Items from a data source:

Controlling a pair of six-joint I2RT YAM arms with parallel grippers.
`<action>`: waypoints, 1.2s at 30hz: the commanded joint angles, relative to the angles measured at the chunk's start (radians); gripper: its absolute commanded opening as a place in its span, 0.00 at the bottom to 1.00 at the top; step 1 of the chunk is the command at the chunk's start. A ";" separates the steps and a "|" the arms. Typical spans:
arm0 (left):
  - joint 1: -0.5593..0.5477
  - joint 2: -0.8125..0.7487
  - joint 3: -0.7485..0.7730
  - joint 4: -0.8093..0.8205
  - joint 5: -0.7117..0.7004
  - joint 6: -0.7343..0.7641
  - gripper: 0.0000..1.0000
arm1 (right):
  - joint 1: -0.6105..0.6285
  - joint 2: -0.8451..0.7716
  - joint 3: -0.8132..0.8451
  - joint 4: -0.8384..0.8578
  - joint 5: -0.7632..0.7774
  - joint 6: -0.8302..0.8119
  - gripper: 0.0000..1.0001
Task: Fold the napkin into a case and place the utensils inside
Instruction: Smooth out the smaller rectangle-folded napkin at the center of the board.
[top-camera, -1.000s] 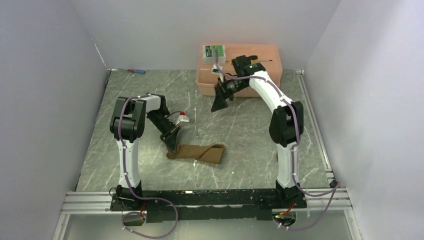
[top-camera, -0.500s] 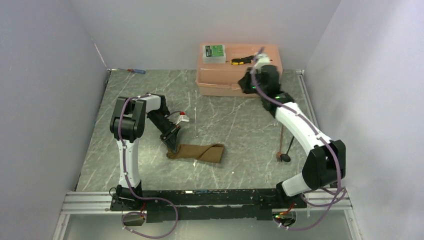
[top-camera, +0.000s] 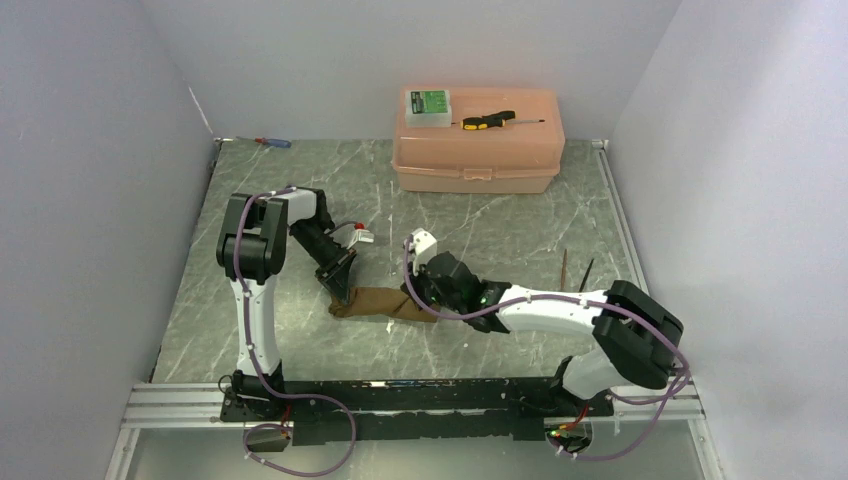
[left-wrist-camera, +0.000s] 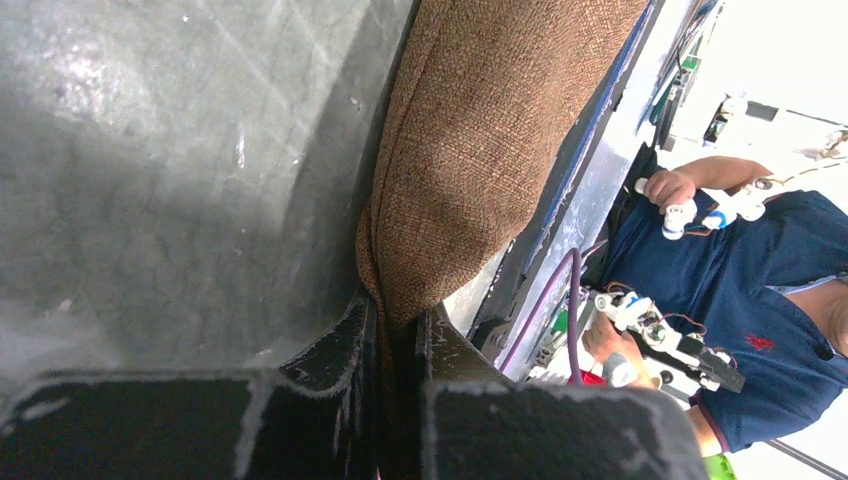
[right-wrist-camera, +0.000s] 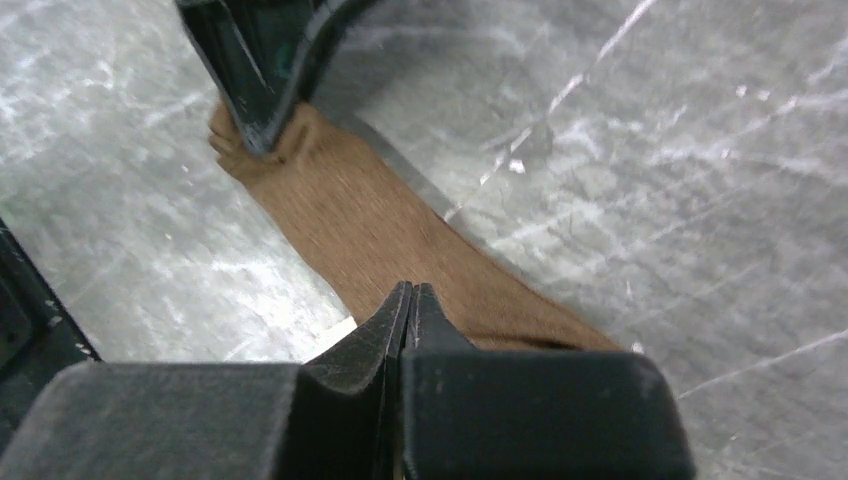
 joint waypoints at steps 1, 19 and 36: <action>0.019 0.028 0.026 0.037 -0.085 0.026 0.03 | 0.000 0.029 -0.124 0.242 0.006 0.067 0.00; 0.029 0.089 0.077 -0.016 0.009 -0.061 0.03 | -0.005 -0.069 -0.350 0.518 0.161 -0.029 0.00; 0.051 0.113 0.101 -0.023 0.052 -0.100 0.04 | -0.011 0.452 -0.217 0.957 -0.026 -0.056 0.00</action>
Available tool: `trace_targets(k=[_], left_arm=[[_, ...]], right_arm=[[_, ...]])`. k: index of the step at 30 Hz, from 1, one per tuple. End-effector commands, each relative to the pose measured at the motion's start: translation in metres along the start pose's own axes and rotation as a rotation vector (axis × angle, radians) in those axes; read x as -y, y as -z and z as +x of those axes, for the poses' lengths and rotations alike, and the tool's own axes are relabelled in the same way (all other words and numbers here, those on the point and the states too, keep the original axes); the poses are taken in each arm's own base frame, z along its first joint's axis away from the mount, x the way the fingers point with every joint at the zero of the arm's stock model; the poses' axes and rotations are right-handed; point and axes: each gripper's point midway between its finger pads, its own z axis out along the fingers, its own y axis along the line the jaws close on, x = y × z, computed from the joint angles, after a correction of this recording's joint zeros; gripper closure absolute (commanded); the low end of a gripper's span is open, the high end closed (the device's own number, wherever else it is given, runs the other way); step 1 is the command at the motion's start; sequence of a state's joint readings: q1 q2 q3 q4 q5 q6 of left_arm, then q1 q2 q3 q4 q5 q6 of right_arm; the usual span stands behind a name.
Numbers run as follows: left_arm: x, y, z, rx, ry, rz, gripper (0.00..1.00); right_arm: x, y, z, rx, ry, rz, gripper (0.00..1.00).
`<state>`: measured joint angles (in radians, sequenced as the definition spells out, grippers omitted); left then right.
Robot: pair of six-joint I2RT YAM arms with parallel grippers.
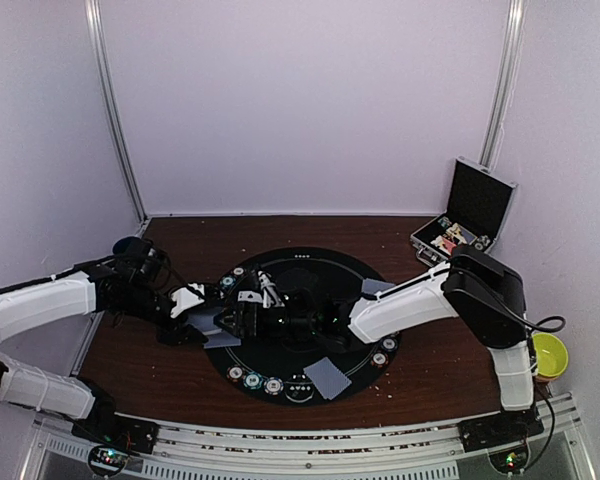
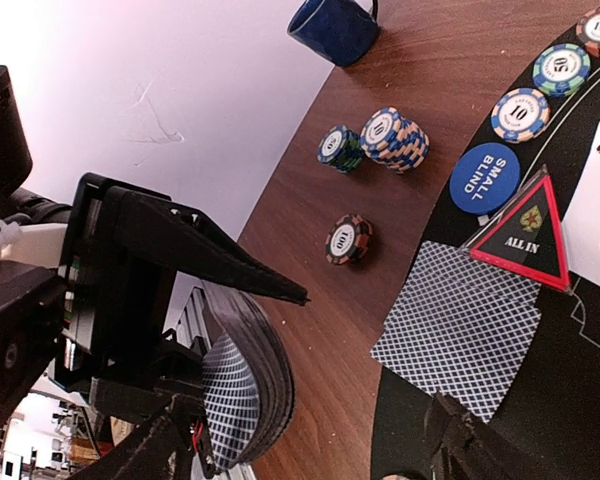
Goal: Distribute texas hold em gaming equipment
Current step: Pick up the poker card from the face-down deck piles.
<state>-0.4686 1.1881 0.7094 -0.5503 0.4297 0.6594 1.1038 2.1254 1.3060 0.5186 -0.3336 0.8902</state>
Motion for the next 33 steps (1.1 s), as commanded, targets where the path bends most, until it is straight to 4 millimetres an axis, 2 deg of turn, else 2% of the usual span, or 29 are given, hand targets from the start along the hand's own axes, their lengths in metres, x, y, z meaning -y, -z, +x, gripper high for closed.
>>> trace_targets(k=[1, 9, 16, 26, 33], left_arm=[[-0.002, 0.005, -0.015, 0.054, -0.020, -0.012, 0.47], [0.000, 0.004, -0.015, 0.052, -0.026, -0.009, 0.47], [0.001, 0.003, -0.015, 0.056, -0.029, -0.005, 0.47], [0.002, 0.003, -0.015, 0.055, -0.029, -0.002, 0.47], [0.003, 0.001, -0.013, 0.050, -0.029, 0.002, 0.47]], right_arm=[[-0.026, -0.010, -0.010, 0.016, -0.060, -0.123, 0.20], [-0.031, -0.023, -0.010, 0.001, -0.109, -0.169, 0.28], [-0.008, -0.033, -0.007, -0.014, -0.063, -0.038, 0.28], [0.007, -0.047, 0.000, -0.045, -0.050, 0.012, 0.30], [0.014, -0.042, -0.003, -0.034, -0.060, 0.031, 0.41]])
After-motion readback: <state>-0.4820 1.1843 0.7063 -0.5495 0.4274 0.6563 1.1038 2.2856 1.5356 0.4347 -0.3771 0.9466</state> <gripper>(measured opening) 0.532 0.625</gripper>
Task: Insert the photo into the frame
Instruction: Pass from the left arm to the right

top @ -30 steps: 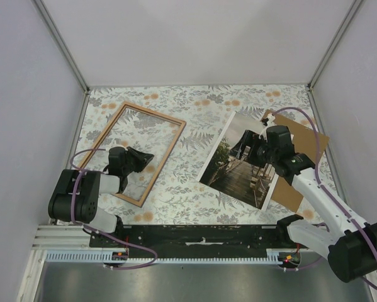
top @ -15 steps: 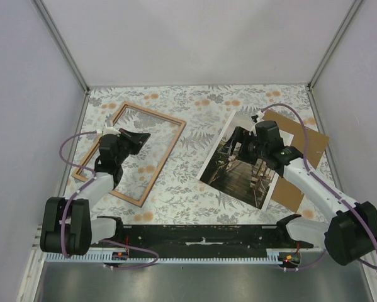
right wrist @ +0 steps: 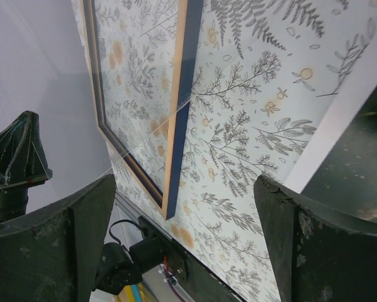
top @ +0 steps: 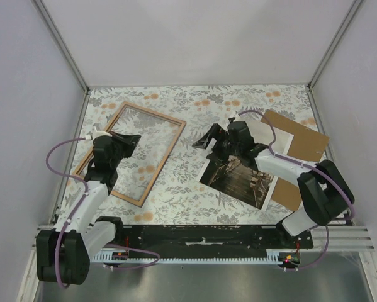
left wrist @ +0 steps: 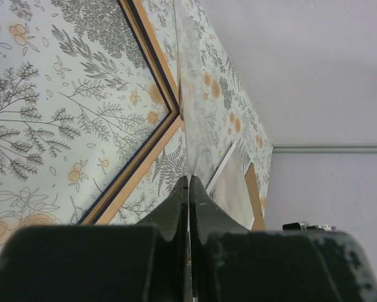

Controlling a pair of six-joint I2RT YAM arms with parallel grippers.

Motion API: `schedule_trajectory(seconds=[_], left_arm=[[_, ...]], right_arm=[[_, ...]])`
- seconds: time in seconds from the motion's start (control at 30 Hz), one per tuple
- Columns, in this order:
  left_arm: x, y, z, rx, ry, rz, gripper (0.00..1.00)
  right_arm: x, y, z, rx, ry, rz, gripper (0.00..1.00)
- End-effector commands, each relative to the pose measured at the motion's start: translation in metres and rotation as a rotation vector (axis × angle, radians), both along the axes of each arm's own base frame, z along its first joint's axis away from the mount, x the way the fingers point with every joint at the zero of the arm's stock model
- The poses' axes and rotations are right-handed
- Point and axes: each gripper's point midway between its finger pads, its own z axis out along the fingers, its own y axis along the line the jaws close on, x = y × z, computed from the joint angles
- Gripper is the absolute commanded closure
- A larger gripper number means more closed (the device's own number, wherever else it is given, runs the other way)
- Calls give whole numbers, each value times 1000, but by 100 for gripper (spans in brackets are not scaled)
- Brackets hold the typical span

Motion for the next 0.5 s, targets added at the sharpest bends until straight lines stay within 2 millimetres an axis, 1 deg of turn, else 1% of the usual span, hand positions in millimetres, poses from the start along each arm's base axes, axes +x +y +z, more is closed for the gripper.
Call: schedule_trajectory(seconds=[0.0,0.07,0.13,0.17,0.2,0.27,0.4,0.47], left_arm=[[-2,18,16,-17,-1,110,98],[-6,18,19,-16,2,111,98],[-10,19,15,-13,28,111,98],[-10,19,17,-13,26,112,98],[-14,19,10,-12,54,111,98],[-16,18,7,-15,68,110,98],[-21,18,5,-16,79,106,98],[-23,17,4,-17,87,104,98]], right_arm=[[16,36,23,167,-33,-40,2],[18,44,16,192,-15,-52,2],[23,50,6,203,7,-68,2],[26,54,3,217,8,-72,2],[27,58,0,235,22,-79,2],[31,66,-5,272,30,-88,2],[36,80,-19,290,60,-98,2],[40,84,-18,311,58,-112,2]])
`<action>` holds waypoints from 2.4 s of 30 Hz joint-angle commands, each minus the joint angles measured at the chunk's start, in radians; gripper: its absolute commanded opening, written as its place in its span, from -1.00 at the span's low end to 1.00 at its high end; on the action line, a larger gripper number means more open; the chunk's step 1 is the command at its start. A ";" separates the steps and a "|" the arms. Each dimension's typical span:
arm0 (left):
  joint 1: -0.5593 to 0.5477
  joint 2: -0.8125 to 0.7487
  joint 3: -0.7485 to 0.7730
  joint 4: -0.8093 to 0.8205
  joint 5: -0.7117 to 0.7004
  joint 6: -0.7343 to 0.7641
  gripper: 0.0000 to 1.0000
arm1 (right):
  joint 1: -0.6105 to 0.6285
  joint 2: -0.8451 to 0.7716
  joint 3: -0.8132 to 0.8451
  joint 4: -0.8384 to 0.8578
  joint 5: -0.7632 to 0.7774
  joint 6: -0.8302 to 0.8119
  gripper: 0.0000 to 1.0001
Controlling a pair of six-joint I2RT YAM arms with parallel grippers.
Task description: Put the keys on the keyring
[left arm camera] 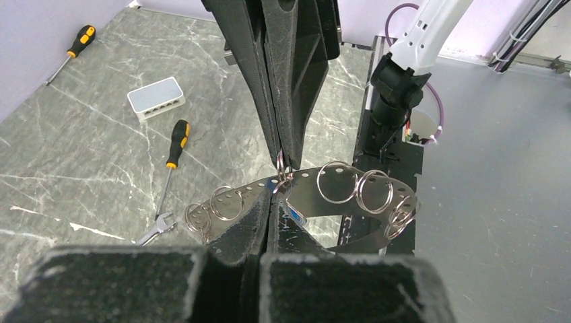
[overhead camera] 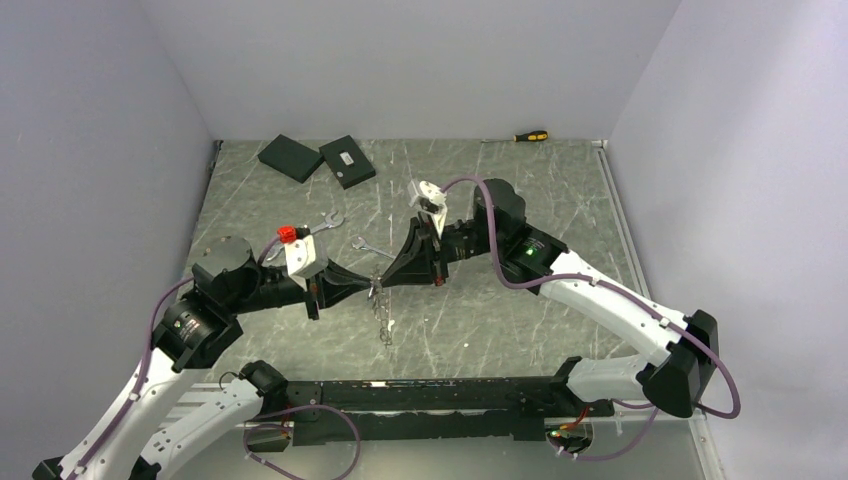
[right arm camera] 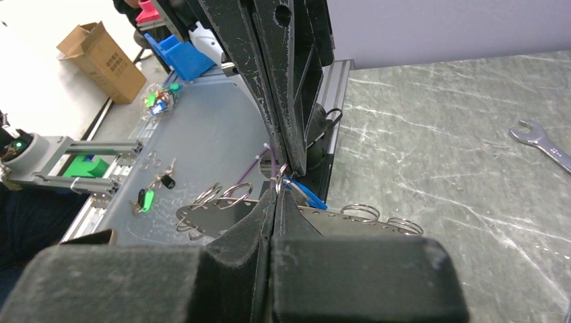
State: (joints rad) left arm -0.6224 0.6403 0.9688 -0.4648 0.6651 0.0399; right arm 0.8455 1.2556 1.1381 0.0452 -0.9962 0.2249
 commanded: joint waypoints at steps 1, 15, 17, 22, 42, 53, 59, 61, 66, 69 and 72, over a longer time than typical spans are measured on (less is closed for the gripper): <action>0.004 0.013 0.008 0.028 -0.049 -0.008 -1.00 | 0.020 -0.010 0.063 -0.010 0.002 -0.040 -1.00; 0.004 0.034 0.027 0.002 -0.093 -0.020 -1.00 | 0.079 0.010 0.123 -0.183 0.149 -0.167 -1.00; 0.004 0.037 0.031 -0.009 -0.106 -0.018 -1.00 | 0.081 0.009 0.120 -0.183 0.152 -0.169 -1.00; 0.004 0.043 0.043 -0.037 -0.140 -0.021 -1.00 | 0.085 0.002 0.118 -0.197 0.169 -0.182 -1.00; 0.004 0.055 0.092 -0.059 -0.159 -0.072 -1.00 | 0.106 0.002 0.124 -0.255 0.205 -0.254 -1.00; 0.004 0.057 0.090 -0.059 -0.178 -0.095 -1.00 | 0.130 -0.017 0.131 -0.271 0.360 -0.275 -1.00; 0.004 0.071 0.100 -0.087 -0.185 -0.091 -1.00 | 0.141 -0.051 0.098 -0.216 0.436 -0.266 -1.00; 0.004 0.073 0.101 -0.099 -0.193 -0.088 -1.00 | 0.141 -0.066 0.090 -0.198 0.442 -0.261 -1.00; 0.004 0.071 0.095 -0.115 -0.219 -0.084 -1.00 | 0.141 -0.089 0.093 -0.194 0.437 -0.260 -1.00; 0.004 0.074 0.089 -0.117 -0.230 -0.089 -1.00 | 0.141 -0.096 0.094 -0.195 0.448 -0.260 -1.00; 0.004 0.077 0.091 -0.117 -0.240 -0.098 -1.00 | 0.141 -0.104 0.088 -0.187 0.458 -0.259 -1.00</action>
State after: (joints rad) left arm -0.6220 0.7109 1.0328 -0.5941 0.4480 -0.0395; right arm 0.9836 1.1812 1.2148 -0.2203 -0.5579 -0.0338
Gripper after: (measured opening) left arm 0.007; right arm 0.010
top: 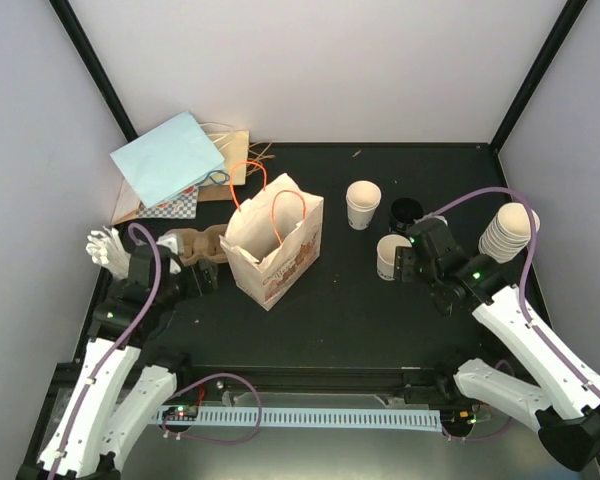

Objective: Pack the takeout coffee

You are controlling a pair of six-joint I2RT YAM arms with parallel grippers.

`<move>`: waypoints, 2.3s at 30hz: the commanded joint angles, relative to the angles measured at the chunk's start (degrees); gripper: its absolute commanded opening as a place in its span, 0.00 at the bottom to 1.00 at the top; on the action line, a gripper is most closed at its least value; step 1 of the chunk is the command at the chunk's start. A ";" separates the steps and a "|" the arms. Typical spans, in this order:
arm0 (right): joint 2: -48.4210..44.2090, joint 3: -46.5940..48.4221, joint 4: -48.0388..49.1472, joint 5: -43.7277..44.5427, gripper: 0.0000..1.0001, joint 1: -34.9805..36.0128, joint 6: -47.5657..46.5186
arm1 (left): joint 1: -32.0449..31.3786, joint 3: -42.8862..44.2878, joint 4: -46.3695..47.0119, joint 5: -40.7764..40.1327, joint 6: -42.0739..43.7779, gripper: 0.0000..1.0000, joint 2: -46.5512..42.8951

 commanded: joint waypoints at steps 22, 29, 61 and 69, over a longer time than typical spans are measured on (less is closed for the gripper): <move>3.06 -0.32 0.23 0.66 0.77 -0.23 9.84 | -6.60 -32.12 34.72 22.89 -27.20 0.02 0.96; 4.25 0.64 -0.47 1.52 0.77 -0.23 9.66 | -16.36 -35.25 45.00 13.32 -35.60 0.01 4.72; 7.10 1.49 -9.92 5.97 0.76 -0.54 16.40 | -16.49 -18.18 47.06 5.20 -22.23 0.06 22.18; 6.76 1.31 -13.57 11.53 0.76 -0.94 20.03 | -16.43 -16.96 32.72 7.24 -14.25 0.26 9.89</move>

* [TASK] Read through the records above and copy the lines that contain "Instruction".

* [ANSWER]
Instruction: Smooth out the smaller rectangle-folded napkin at the center of the board.
Instruction: Pass from the left arm to the right

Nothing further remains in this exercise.